Another month has flown by and we are still on schedule. We did manage to complete the Arapaho and Routt National Forests in Colorado. That means we have completed ALL the National Forests (NF) in Colorado. With only the Shoshone NF in Wyoming to do, and that should be done by mid-July, the Rocky Mountain Region will be completed! A region completed - a reason to celebrate!!!
Traditionally, we celebrate the completion of a forest with a nice dinner out. But our plans were changed for the Arapaho. We celebrated with a trip to the Emergency Room. Somehow, while working on the Arapaho, Suzi managed to contract pneumonia and, as you know, Suzi does very little by halves. With a fistful of pills and orders to rest, the doctor sent Suzi "home." Poor Fred had two weeks of double duty but things have gotten back to normal now. Although Suzi hasn't recovered all her energy or
weight, she is much improved.
We did manage, early in the month, a drive to the top of the 14,000 ft. Mt. Evans which towers over the surrounding landscape. We had a very pleasant conversation with local Mountain Sheep, who seem to have a very strong sense of roadway ownership, and enjoyed the panoramic vista. It was neat to identify mountains from Spanish Peaks to Longs Peak and say, "We've been there."
During this same time period, we paid a visit to the community of Black Hawk-Central City. The hills around Central City reminded us of Bisbee, AZ with homes snuggling the nearly vertical slopes. But the "downtown" sections of this community were like nothing we had seen before. Building after building was one casino after another. All had slot machines at ground level, "games of chance" on the next, and the restaurants (although your local Mall's Food Court would be a step up for these places) were all
on the top floors. Everywhere we turned there were baskets of pre-moistened towels for cleaning your hands and a grey cloud of tobacco smoke. We thought of it as a once-in-a-lifetime experience, thank you very much.

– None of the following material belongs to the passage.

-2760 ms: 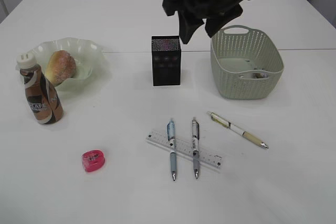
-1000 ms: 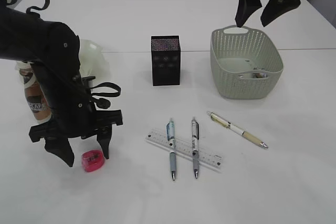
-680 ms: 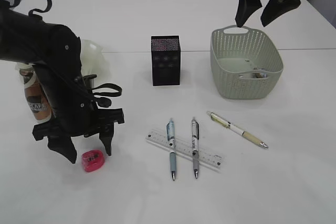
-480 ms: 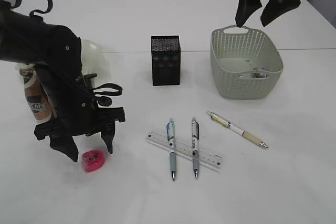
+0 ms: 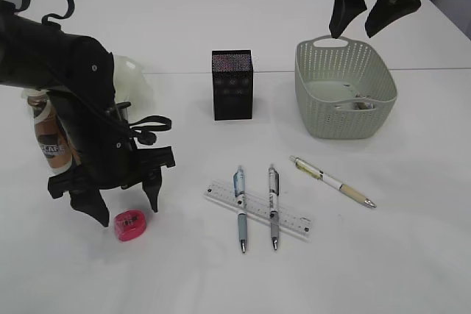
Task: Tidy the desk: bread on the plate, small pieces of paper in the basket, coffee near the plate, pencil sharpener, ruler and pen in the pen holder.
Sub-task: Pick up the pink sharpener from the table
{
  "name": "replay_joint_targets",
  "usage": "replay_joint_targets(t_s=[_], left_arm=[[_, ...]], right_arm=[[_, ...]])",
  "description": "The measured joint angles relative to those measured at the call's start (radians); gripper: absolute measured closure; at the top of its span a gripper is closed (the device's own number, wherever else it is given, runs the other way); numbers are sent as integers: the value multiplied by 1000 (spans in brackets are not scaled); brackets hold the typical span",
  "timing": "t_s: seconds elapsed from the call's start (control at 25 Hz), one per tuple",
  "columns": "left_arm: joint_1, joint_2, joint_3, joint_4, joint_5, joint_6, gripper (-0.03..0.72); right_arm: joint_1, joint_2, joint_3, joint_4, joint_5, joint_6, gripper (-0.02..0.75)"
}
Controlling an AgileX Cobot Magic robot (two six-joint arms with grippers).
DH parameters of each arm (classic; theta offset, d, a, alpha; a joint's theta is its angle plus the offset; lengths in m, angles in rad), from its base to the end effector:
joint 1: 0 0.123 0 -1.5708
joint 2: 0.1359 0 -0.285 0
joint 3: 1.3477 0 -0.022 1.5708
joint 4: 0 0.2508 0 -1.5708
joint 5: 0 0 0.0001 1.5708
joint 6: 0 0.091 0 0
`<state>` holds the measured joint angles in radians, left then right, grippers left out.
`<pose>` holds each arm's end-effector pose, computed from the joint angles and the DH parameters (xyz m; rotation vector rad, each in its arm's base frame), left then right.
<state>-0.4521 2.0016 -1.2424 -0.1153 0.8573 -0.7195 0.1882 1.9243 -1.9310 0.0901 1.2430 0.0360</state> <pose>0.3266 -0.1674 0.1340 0.5301 -3.0781 0.1513 0.4099 0.0860 0.3372 -0.1927 2.7199 0.1893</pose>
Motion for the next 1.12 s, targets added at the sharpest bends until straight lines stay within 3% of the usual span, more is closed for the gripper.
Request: replay_joint_targets(t_s=[1.12], left_arm=[[0,54,0,-15,-13,-21,148]], right_arm=[[0,0,0,20,1,0,321]])
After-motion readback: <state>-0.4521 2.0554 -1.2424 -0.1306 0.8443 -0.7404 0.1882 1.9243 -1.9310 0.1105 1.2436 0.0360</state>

A portion of Suzi's recovery was spent at the Steamboat Springs KOA (which after weeks in National Forest campgrounds it was something like using skim milk rather than cream in your coffee). Now most of us know Steamboat Springs for its skiing but this community is developing into a "year-round" vacation spot. One of its many endeavors is an "every-weekend-of-summer-softball-league." The town fills with softball players of all ages, sizes, and genders and most seemed to camp in the KOA. So here
we are after several weeks in uncrowded Forest Service campgrounds in a KOA filled to the brim with every size, shape, and nationality you can imagine softball player. And highway traffic zips past constantly just out front of the campground. Plus there is a stop light on almost every corner. What a culture shock! Who would have thought, ten years ago, we would be anxious to get away from civilization and back into the woods.
Do you remember last year's comments about a wonderful area called the Flat Tops Wilderness? Geologically it's an amazing place. In our opinion, it is one of the more attractive locations in Colorado. Well, we got to see it from its eastern boundary and our opinion didn't change one bit. It is magnificent - towering black lava flows that were uplifted tens-of-thousands of years ago and then carved by massive glaciers - it simply "knocked our socks off."
Our time in Colorado did provide us with an interesting perception of its National Forests. The Roosevelt and Arapaho, like most of Colorado's National Forests, has an almost urban feel. With tons of tourists flocking to see the magnificent and world famous sights, there is little elbow room. Plus there is an up close and "in your face" feel to them. The transition from
the other National Forests in Colorado to Wyoming's was eased by our time in the Routt. The Routt has no major highways or cities nor huge world-famous mountains. It feels like the little forest that was forgotten so the transition from the Routt to the Shoshone in Wyoming wasn't that great. Both have vast sage brush plains with magnificent mountains one must drive over using long, slow grades with few cars getting in the way.
Perhaps the thing that has struck us about Wyoming is a difference in the feeling of space. It is like seeing a picture of something and comparing that feeling to standing in front of the same place. Plus nothing seems to be right on top of you so one has time to look and appreciate it. Our visit to the Buffalo District of the Teton (as in the Bridge-Teton) National Forest is
a case in point. About half of our travels were within sight of the Grand Teton National Park's "skyline." Imagine driving along, enjoying views of Nez Perce Peak, Middle Teton, Grand Teton, Mt. Owen and Teewinot Mountain first from this angle then another. Then, the view goes from a hazy dream scape imprint on the sky to a sharp towering cluster of mountains. And we never got closer than twenty-five miles to any one mountain! That's what we mean when we say it seems you have time to enjoy what you see.
In July, we are looking forward to 4th of July celebrations in Cody, Wyoming, visiting with Dahlia, Suzi's daughter, completing the Shoshone, Bridger, and Teton NFs, and beginning the Caribou National Forest in the southeastern Idaho. It should be a busy, productive month. Hope yours is the same.